GODWYN THE GOLDEN

    GODWYN THE GOLDEN

    🎀ྀི the sunlight between.

    GODWYN THE GOLDEN
    c.ai

    The fog of the Haligtree Forest was already gilded when he found you. Morning there never began quietly; it shimmered, thick with whispers of roots and half-heard hymns. The deer were the first to see him—lifting their heads from moss, catching the sun-fire of his hair like an omen. Godwyn moved through the mist without sound, burnished light on ivory skin, his robes loose today, not the golden gauntlets or ceremonial crown but a simple mantle the color of pale dawn. Even stripped of regalia, he carried the Golden Order like a second skin, each movement a benediction he did not have to think about.

    And there you were—short, stocky, lavender-blush hair damp from the dew, pacing the clearing as you always did when you were thinking. Your armor was still fastened wrong at the hips; you never had patience for straps. Your hedgehog sat in a patch of clover near your boots, little quills raised against the cool air. You smelled of pineapple sage and apple, and the scent drifted toward him like an old memory.

    He stopped a few paces away. You didn’t bow; you never did. You were still fiddling with a lockpick, something you’d pulled from your pocket, your davy’s-gray eyes fixed on nothing. That casual defiance—careless, happy-go-lucky, unintelligent only to those who didn’t know how sharp your law-mind really was—burned in him like a second sun.

    “You’ll wear a groove in the grass if you keep pacing,” he said softly. His voice came out like a hymn no priest had taught him, lilting, amused. The deer scattered.

    You glanced up, a half-smile, not even surprised to see him. “I’d rather pace than sit through another council of dukes arguing over grain.”

    He stepped closer. The mist curled around his legs, a living veil. He reached out—not to command, but to bless—and rested his palm against your cheek. Always that gesture, as though giving a benediction he wasn’t sure he had the right to give. His thumb brushed the edge of your jaw, square and strong. “No one else talks to me like this,” he murmured. “No one else sees me like this.”

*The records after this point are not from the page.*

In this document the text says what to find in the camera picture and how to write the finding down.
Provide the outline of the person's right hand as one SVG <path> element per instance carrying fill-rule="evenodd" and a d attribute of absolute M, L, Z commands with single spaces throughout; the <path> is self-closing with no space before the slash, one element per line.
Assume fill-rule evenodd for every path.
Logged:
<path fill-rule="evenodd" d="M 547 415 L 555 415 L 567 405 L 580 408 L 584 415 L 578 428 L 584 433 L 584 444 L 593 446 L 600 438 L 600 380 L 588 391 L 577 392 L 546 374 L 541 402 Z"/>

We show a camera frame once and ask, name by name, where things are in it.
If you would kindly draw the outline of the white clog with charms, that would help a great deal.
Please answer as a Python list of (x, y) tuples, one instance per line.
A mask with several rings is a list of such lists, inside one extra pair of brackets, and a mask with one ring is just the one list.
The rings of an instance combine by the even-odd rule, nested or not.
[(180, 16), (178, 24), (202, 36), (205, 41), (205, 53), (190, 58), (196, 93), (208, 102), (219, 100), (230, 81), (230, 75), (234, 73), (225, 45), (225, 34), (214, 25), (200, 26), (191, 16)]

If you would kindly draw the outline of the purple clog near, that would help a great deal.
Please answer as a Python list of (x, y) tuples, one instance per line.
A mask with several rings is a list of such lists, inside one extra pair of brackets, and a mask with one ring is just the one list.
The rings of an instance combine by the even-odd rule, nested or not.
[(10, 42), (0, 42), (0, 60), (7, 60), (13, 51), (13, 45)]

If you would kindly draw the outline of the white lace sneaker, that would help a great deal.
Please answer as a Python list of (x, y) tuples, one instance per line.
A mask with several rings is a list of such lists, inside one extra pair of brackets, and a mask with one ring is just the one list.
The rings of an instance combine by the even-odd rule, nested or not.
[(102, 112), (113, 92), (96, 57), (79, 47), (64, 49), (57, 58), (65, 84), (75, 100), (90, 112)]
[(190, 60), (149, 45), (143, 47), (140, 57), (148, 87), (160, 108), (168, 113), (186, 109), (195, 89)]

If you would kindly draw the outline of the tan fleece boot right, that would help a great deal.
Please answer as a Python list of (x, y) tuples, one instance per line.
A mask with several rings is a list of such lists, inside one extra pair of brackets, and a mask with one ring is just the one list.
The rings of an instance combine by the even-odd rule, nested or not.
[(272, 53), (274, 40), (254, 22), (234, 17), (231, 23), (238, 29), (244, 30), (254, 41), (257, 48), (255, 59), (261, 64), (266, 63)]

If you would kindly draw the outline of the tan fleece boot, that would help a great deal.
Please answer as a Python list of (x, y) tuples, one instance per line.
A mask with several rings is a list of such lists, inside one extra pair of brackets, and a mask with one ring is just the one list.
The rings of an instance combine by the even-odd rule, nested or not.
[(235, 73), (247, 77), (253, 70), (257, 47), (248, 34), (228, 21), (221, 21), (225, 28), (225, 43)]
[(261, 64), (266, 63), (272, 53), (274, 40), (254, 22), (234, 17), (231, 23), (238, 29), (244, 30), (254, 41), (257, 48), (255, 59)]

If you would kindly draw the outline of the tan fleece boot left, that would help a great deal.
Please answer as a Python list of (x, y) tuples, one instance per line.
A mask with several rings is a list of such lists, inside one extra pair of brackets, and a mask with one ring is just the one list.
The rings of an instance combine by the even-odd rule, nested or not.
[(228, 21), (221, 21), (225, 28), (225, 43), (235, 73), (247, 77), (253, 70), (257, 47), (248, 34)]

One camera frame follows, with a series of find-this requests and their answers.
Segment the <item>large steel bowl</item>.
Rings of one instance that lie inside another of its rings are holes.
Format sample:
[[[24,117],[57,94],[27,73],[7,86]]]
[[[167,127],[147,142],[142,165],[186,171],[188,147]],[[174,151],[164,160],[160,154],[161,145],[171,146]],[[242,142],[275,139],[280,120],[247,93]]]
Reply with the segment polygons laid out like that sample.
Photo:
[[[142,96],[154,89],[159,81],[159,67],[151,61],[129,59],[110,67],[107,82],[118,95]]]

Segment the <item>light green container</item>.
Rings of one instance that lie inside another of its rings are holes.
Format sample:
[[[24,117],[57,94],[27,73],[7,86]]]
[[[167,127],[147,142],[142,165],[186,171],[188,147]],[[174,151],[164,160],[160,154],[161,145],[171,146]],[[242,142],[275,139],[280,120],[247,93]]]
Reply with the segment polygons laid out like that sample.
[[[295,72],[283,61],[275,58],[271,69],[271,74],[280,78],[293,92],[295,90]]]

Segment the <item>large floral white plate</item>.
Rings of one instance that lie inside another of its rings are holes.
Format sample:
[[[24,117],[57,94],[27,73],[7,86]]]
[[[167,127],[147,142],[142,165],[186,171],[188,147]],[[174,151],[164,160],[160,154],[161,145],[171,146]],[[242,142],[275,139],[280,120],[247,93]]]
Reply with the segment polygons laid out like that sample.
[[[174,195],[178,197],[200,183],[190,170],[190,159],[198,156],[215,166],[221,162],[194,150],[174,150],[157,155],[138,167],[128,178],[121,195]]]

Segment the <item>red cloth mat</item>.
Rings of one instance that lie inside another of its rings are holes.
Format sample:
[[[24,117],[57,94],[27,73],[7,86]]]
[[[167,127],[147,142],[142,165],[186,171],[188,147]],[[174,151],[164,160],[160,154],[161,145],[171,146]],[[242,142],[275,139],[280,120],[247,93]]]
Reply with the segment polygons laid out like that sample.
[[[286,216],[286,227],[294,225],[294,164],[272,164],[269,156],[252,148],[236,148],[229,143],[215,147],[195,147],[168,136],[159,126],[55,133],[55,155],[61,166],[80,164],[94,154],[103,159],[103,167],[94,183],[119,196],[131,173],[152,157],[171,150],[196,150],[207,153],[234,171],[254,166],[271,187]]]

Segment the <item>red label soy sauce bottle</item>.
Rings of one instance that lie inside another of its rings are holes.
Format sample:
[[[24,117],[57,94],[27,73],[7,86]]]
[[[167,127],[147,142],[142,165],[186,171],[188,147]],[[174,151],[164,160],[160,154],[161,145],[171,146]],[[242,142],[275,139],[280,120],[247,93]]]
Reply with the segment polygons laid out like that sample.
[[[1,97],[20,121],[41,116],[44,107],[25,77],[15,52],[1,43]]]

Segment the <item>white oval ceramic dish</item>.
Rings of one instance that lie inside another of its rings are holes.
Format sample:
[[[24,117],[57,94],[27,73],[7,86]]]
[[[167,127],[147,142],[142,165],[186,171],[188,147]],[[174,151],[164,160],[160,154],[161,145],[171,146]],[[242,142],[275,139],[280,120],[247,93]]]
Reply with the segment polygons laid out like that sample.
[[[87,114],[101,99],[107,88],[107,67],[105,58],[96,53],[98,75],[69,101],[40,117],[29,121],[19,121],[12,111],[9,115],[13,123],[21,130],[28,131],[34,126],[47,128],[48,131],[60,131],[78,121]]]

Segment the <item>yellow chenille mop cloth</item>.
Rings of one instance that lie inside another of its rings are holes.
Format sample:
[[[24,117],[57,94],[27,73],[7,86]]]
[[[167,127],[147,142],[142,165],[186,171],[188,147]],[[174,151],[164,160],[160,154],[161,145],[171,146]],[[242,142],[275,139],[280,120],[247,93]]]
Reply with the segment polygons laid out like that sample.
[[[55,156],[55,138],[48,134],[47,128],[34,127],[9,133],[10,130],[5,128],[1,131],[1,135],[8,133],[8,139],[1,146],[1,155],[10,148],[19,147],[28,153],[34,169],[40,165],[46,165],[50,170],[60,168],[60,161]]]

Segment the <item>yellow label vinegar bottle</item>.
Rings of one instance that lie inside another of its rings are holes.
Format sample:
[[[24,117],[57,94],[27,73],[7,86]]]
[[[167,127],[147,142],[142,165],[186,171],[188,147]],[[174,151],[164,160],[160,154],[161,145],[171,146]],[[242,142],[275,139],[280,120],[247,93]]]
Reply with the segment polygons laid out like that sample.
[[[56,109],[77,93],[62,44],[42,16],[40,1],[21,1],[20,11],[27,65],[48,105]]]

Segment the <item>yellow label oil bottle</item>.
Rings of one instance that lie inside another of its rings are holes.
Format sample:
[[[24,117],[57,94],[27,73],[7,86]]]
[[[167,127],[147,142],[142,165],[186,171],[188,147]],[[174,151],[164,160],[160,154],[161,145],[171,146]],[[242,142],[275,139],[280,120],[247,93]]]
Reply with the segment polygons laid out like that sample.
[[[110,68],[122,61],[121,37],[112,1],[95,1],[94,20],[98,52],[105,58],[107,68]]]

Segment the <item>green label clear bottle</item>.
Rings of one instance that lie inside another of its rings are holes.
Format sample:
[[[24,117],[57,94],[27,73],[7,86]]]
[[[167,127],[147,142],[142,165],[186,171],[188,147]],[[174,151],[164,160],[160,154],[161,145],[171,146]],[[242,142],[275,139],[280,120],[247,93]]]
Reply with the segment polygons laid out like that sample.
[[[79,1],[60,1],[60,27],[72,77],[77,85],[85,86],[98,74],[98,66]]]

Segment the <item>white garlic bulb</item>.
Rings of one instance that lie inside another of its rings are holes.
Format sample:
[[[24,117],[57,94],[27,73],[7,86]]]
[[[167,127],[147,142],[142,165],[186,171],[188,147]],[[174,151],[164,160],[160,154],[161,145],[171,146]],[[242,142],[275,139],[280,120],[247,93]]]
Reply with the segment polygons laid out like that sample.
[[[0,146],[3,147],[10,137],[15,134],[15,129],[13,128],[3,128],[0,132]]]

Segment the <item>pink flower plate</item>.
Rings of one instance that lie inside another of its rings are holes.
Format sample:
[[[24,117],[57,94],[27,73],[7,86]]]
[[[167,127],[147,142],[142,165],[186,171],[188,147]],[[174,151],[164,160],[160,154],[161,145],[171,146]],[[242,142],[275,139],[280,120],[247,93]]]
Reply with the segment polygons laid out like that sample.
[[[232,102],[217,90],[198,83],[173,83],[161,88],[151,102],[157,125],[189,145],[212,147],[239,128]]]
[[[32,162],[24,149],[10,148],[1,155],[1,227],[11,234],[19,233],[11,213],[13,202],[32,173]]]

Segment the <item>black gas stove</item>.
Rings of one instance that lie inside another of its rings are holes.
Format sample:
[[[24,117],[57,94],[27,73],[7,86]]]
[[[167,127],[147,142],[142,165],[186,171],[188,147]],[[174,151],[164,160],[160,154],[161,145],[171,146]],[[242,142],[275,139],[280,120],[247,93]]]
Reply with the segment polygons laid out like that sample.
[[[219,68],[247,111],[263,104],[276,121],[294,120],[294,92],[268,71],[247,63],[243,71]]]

    You shifted, as if to step back, but he leaned in, amber eyes bright with something softer than sunlight, deeper than devotion. He was dangerous in that moment not because of his power but because of his gentleness. He could have crushed you; instead he made you feel like the world was holding its breath.

    He remembered the first time he’d met you—a child with scuffed knees and a harp on your back, collecting feathers from temple steps as though they were treasure. He had smiled then and could not stop smiling the whole way home. He still couldn’t. Not with you. Not even now, when his life was a tapestry of arranged betrothals and holy vows, when his name was etched in gold on temple walls beside promises he had never made.

    The world expected him to marry a princess, a duke’s daughter, someone carved to match his lineage. Not a marquis’s daughter who was far too much soldier, far too fond of sour food and hedgehogs and lockpicks. And yet here you were, the second-best knight in the realm, the second-in-command of the Golden Order, the one person who steadied him. His obsession. His favourite place to go when his mind searched for peace.

    He bent his head until his forehead almost touched yours, hair like molten sunlight sliding over his shoulders. “I never want to stop making memories with you,” he whispered. It was not a promise—he couldn’t give those—but a confession. The mist pressed in, gold-flecked and holy. A sacred lullaby drifted through the trees, some old hymn you’d both learned as children.

    He smiled then, dazzling, dazzling and dangerous, a prince carved from prophecy yet leaning toward you as though you were the miracle. His hand slid from your cheek to your shoulder, lingering there, a warmth you would carry long after he left. Around you, the forest went still. Even the deer seemed to bow.

    He did not kiss you. Not yet. But the look in his eyes was an embrace in itself—divinity bending, softening, shaping itself to the only person he had ever wanted to see him as a man.